8/5T9:51 Notes From the Edge

Posted on August 5th, 2008 in Uncategorized
I have been preaching that the ‘Pay Option Implosion’ will make the ‘Subprime Implosion’ look like a hiccup in states in which this loan program was widely used such as CA. This is because this loan program knows no socio-economic boundaries and was very heavy used in more affluent areas because of its ultimate affordability feature, negative amortization.

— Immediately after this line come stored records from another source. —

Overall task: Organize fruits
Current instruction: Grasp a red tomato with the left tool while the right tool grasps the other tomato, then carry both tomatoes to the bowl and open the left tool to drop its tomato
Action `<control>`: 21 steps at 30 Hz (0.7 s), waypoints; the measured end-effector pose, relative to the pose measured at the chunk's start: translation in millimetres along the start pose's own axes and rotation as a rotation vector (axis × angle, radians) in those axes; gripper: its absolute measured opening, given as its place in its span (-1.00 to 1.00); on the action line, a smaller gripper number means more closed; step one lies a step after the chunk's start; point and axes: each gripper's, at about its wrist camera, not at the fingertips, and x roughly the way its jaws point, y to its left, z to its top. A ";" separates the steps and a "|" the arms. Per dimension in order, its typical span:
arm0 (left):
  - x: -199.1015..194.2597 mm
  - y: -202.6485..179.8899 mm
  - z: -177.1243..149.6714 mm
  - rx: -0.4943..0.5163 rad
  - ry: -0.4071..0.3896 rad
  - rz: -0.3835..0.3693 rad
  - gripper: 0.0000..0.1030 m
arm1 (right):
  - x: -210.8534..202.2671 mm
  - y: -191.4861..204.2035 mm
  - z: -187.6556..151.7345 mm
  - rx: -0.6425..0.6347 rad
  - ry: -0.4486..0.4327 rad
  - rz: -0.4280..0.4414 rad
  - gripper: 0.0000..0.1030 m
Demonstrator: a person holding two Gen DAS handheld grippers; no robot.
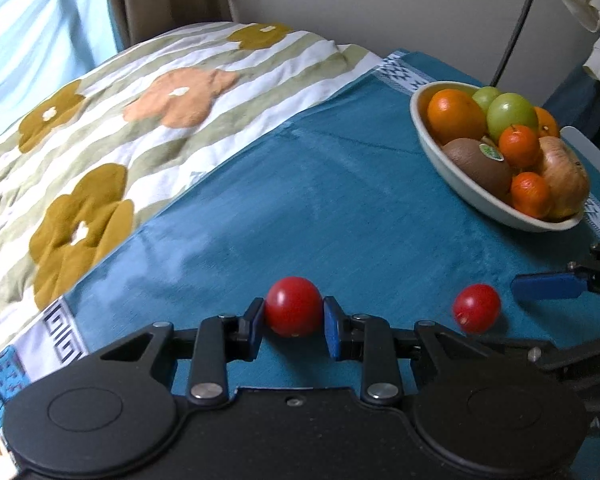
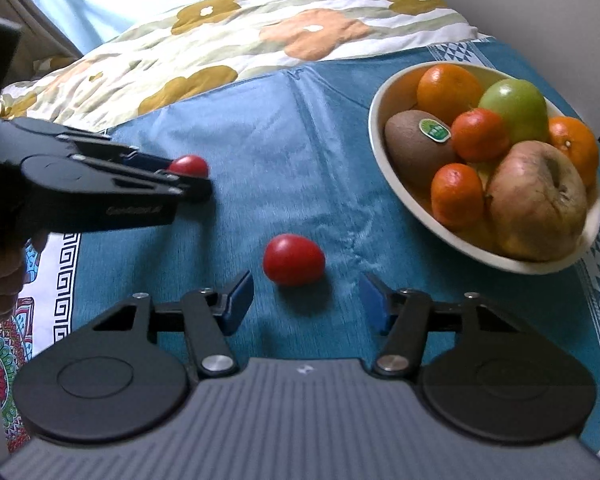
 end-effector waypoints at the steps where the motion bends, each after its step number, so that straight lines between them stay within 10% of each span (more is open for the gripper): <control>1: -1.2 1.8 -1.7 -0.006 0.001 0.007 -0.35 | 1.7 0.5 1.2 -0.004 -0.001 0.004 0.36; 21: -73.2 1.2 -29.9 -0.205 -0.091 0.185 -0.35 | -5.2 0.2 10.4 -0.051 -0.051 0.037 -0.01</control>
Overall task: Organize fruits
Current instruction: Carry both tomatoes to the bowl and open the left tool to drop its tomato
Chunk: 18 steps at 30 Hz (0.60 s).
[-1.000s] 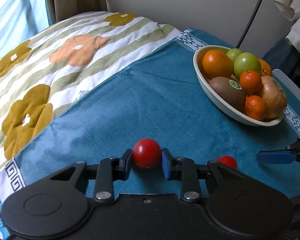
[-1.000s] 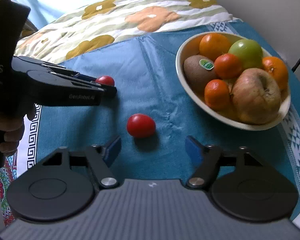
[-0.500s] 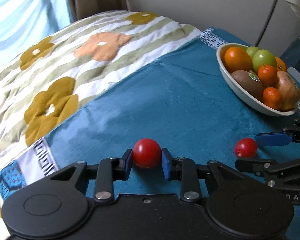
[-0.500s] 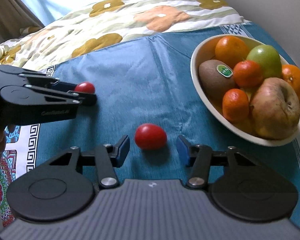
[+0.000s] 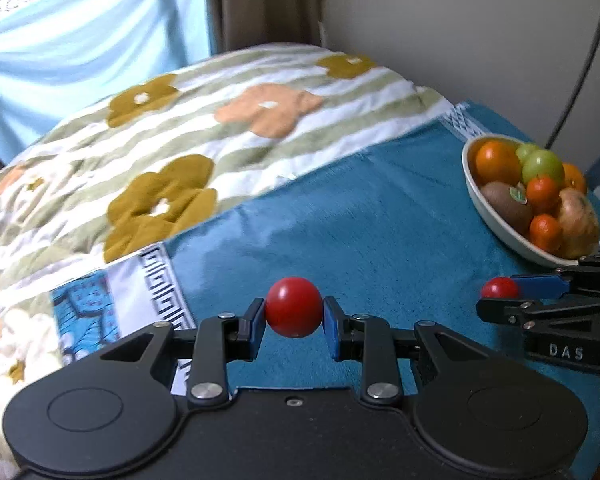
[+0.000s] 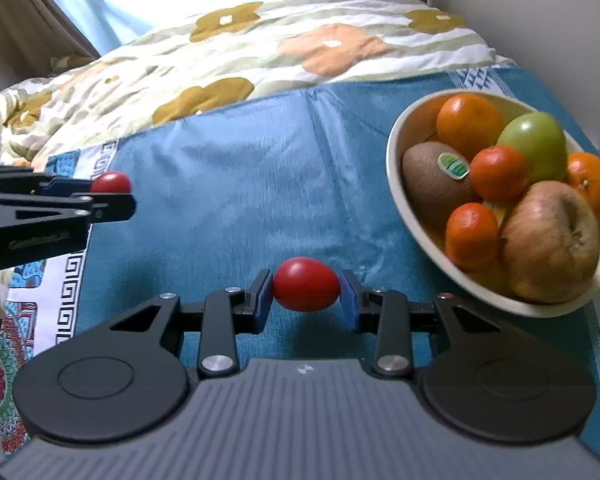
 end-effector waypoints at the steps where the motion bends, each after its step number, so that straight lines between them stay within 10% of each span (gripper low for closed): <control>1: -5.7 -1.1 -0.9 -0.011 -0.008 0.008 -0.35 | -4.6 -1.3 0.4 -0.003 -0.008 0.002 -0.01; 18: -89.0 -64.1 -10.1 -0.233 -0.094 0.148 -0.35 | -79.5 -48.5 3.8 -0.104 -0.096 0.107 -0.01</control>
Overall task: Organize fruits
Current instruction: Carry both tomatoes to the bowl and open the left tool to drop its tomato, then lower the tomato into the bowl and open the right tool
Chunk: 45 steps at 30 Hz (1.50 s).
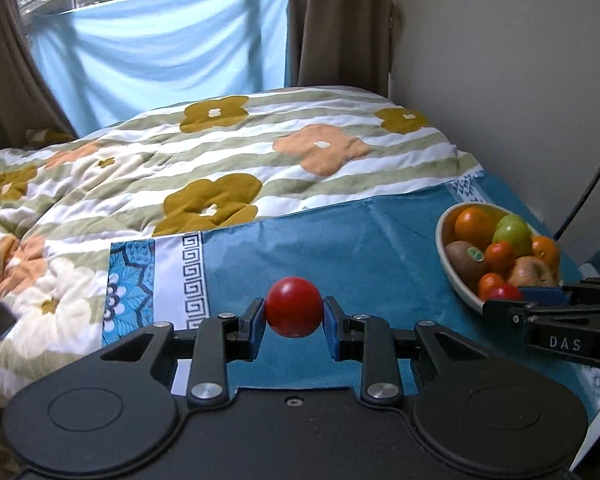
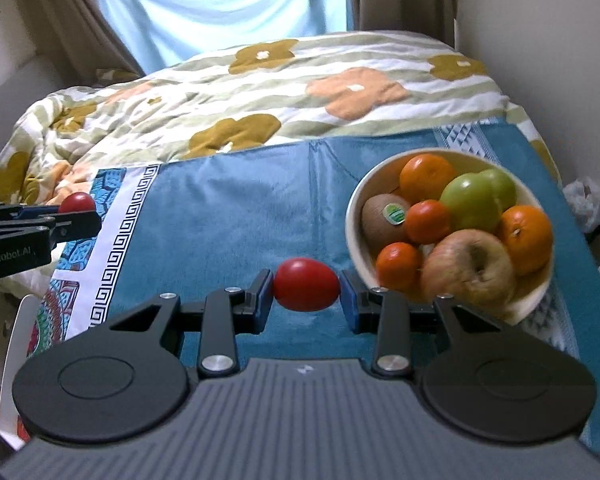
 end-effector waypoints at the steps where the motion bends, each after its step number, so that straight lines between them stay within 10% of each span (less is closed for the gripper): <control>1: -2.7 -4.7 -0.3 -0.010 -0.002 0.004 -0.35 | -4.2 -3.6 0.7 -0.004 -0.005 0.006 -0.01; 16: 0.4 -101.5 24.9 -0.063 -0.038 0.009 -0.35 | -38.3 -95.2 35.1 -0.117 -0.082 0.035 -0.01; 41: 145.7 -175.1 73.6 -0.032 0.078 -0.022 -0.31 | 44.0 -192.6 86.9 -0.136 -0.078 0.041 -0.01; 45: 141.5 -175.0 73.8 -0.025 0.067 -0.011 0.59 | 48.4 -194.8 85.9 -0.127 -0.075 0.046 -0.01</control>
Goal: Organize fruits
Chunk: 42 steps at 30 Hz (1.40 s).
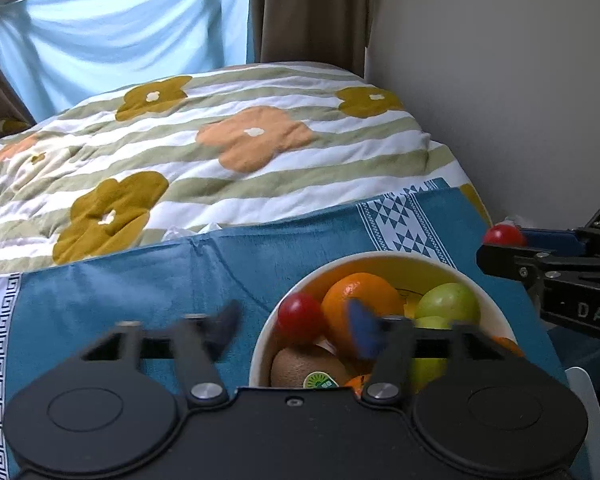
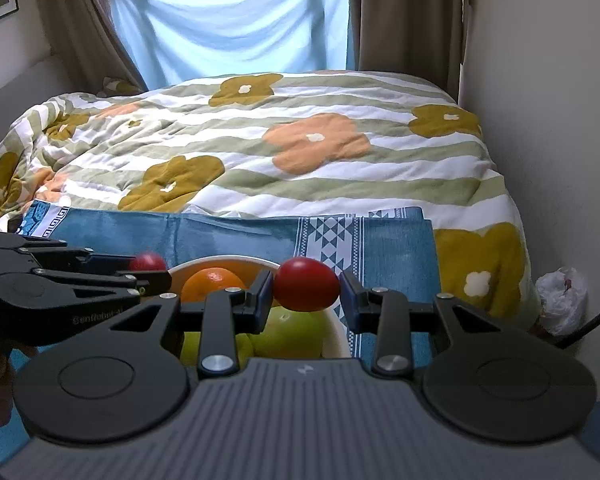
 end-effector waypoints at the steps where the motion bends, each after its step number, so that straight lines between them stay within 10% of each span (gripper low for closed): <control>1: -4.3 0.8 0.2 -0.003 -0.013 0.001 0.66 | 1.2 -0.6 0.0 0.003 0.002 0.001 -0.01; 29: -76.3 45.7 -37.9 -0.198 -0.029 0.190 0.66 | 52.0 10.3 8.4 -0.041 0.073 0.135 0.01; 34: -87.9 49.6 -43.5 -0.218 -0.047 0.192 0.67 | 36.8 9.6 4.5 -0.031 0.018 0.125 1.00; 42: -114.4 51.7 -47.5 -0.205 -0.097 0.185 0.67 | 4.4 20.5 0.0 -0.054 -0.010 0.106 1.00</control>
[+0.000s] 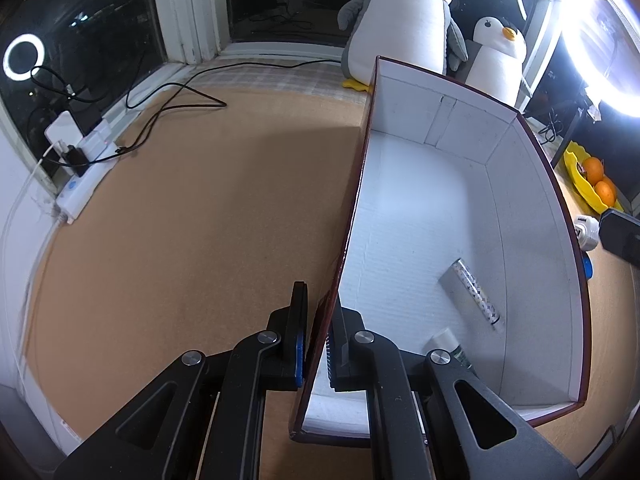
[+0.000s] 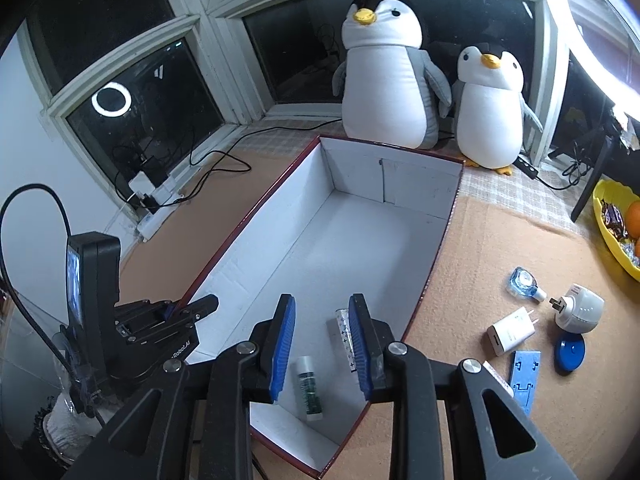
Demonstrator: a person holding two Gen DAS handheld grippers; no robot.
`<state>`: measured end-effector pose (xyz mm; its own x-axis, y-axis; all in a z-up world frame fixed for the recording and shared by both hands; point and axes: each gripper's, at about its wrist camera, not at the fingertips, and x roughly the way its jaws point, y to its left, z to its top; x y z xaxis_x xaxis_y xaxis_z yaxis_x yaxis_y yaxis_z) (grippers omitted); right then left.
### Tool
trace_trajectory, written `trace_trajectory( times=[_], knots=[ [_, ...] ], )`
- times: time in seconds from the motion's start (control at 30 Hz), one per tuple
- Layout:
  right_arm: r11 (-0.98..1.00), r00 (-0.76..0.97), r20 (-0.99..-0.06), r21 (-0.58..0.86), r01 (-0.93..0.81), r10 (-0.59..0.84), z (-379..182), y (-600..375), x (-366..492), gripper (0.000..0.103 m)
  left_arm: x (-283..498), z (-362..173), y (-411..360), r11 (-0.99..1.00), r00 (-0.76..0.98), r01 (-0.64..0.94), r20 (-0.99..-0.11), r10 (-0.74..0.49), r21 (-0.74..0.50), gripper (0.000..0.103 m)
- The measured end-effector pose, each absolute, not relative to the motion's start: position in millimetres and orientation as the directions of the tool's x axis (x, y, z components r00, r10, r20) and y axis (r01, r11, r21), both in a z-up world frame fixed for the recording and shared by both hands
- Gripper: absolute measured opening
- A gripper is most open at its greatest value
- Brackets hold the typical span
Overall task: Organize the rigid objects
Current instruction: 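Return the right gripper to the items and grasp the blue tape measure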
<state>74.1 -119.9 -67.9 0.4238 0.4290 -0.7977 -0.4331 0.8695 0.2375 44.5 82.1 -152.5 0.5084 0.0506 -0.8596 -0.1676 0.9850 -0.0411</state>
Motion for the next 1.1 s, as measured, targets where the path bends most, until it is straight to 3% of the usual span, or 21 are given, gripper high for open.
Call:
trace_trajectory(
  times=[0.47,0.7,0.73,0.8,0.87,1.1],
  knots=[
    [0.946,0.507,-0.805,0.203,-0.252,0.308,-72,-179,79,0.038,49,-153,77,0.997,0.491,-0.083,-0.87,0.038,-0.004,0.006],
    [0.977,0.539,-0.815,0.164,-0.135,0.211,-84,-227,78,0.039,51,-153,75,0.999,0.483,-0.05,-0.875,0.028,0.005,0.006],
    [0.98,0.539,-0.819,0.16,-0.117,0.198,-85,-234,78,0.041,51,-154,75,0.999,0.481,-0.047,-0.876,0.027,0.005,0.006],
    [0.984,0.54,-0.823,0.161,-0.072,0.174,-90,-249,78,0.053,52,-154,74,0.999,0.479,-0.041,-0.878,0.024,0.005,0.006],
    [0.987,0.544,-0.825,0.161,-0.031,0.151,-95,-265,79,0.057,52,-153,74,0.999,0.476,-0.032,-0.879,0.022,0.008,0.006],
    [0.981,0.501,-0.859,0.173,0.092,0.105,-120,-310,86,0.058,52,-153,71,1.0,0.467,-0.006,-0.884,0.008,0.006,0.006]
  ],
)
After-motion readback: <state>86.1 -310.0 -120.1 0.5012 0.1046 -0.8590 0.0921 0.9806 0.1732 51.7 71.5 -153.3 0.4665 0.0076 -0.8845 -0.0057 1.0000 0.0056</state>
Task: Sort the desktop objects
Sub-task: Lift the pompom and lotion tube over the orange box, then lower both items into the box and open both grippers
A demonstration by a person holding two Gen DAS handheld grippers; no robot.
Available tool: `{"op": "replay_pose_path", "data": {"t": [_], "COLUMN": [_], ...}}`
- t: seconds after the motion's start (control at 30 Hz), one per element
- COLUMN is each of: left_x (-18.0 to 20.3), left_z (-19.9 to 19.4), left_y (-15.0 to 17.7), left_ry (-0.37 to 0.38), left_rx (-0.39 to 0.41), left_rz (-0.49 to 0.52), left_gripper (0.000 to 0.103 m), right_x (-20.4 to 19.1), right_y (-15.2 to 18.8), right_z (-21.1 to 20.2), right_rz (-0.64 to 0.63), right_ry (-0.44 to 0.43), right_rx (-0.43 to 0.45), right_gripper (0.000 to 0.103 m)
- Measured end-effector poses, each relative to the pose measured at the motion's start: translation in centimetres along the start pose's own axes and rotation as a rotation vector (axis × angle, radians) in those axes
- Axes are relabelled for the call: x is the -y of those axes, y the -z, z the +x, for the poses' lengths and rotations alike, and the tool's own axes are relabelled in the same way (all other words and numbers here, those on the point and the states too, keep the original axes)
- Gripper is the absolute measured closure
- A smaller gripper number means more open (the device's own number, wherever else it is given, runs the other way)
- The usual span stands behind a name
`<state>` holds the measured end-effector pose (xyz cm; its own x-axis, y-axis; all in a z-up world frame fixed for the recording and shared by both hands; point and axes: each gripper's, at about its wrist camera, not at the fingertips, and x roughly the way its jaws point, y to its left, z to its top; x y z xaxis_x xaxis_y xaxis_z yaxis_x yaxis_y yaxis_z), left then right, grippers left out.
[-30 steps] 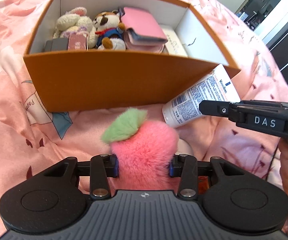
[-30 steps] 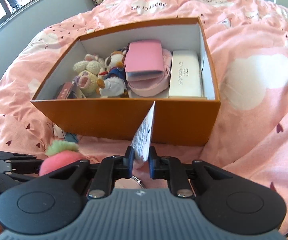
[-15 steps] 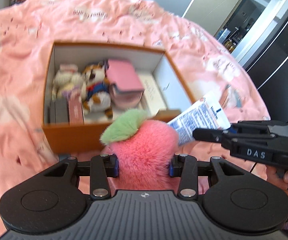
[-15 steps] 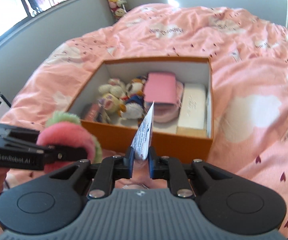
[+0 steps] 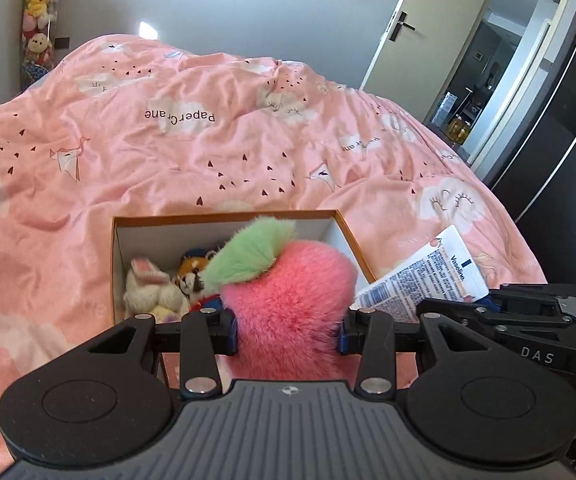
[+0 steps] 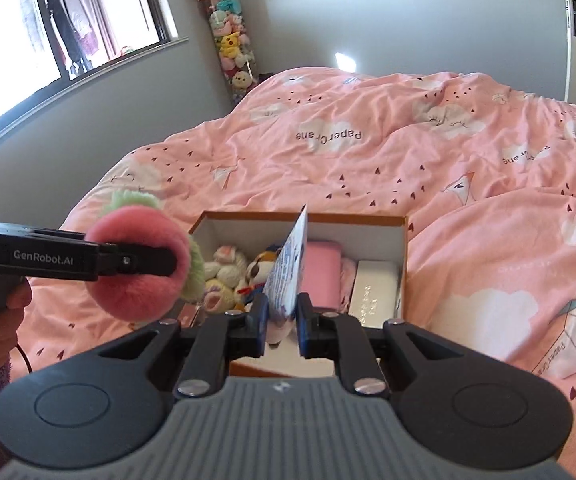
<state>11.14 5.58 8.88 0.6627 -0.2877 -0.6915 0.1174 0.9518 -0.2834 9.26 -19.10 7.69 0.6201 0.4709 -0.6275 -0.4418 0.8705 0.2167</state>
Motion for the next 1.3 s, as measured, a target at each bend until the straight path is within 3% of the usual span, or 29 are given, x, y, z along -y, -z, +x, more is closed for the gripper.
{"op": "replay_pose_path", "data": {"t": [0.17, 0.43, 0.8, 0.97, 1.3], "left_x": [-0.5, -0.8, 0.3, -0.1, -0.3], "left_z": [3.5, 10.0, 16.1, 17.2, 16.6], "left_y": [-0.1, 1.8, 3.3, 3.8, 3.9], "left_ry": [-0.023, 0.026, 0.061, 0.037, 0.096], "left_rx": [-0.064, -0.185, -0.321, -0.348, -0.357], "left_rz": [0.009, -0.032, 0.009, 0.021, 0.035], "left_gripper": [0.056, 0.056, 0.055, 0.053, 0.05], "right_x": [1.2, 3.2, 4.3, 4.5, 4.6], "right_y": [-0.6, -0.4, -1.4, -1.8, -2.3], "right_z": [2.2, 6.0, 10.3, 11.8, 14.0], "right_rz": [0.01, 0.028, -0.089, -0.172, -0.287], "right_ry": [0.035, 0.071, 0.101, 0.09, 0.06], "right_rx": [-0.023, -0.091, -0.187, -0.251, -0.364], "right_gripper": [0.088, 0.088, 0.088, 0.088, 0.088]}}
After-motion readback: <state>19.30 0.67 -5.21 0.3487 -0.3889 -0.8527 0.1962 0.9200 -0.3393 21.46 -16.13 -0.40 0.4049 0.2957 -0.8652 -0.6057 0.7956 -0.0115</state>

The Pay Option ARM (POA) is the most toxic of all loan programs with up to 80% of borrowers making the minimum monthly payment and acruing negative. Combine that with a house price crash of 32% in the past 13 months in CA and most of these borrowers owe more than their home is worth and are at an exponentially greater risk of loan default. Remember, these were once PRIME borrowers in many cases.
In my day job I analyze banks and mortgage lenders using proprietary data and track mortgage loan defaults and REO by bank. I can see near real-time what is happening on a bank level and it is not pretty. About four months ago I noticed the subprime defaults waning, which I told all of you about. Since that time, subprime defaults in CA are down about 25% but total Notice of Defaults have remained near historic highs of 43k per month. This is because Alt-A defaults have filled the gap.
The Alt-A universe is much larger in unit count and dollar volume than subprime so even though we are just at the beginning of the ‘Alt-A Implosion’, they have already filled in the subprime default void. Scarier yet, 65% of all Alt-A defaults are POA’s. The ‘POA Implosion’ is upon us.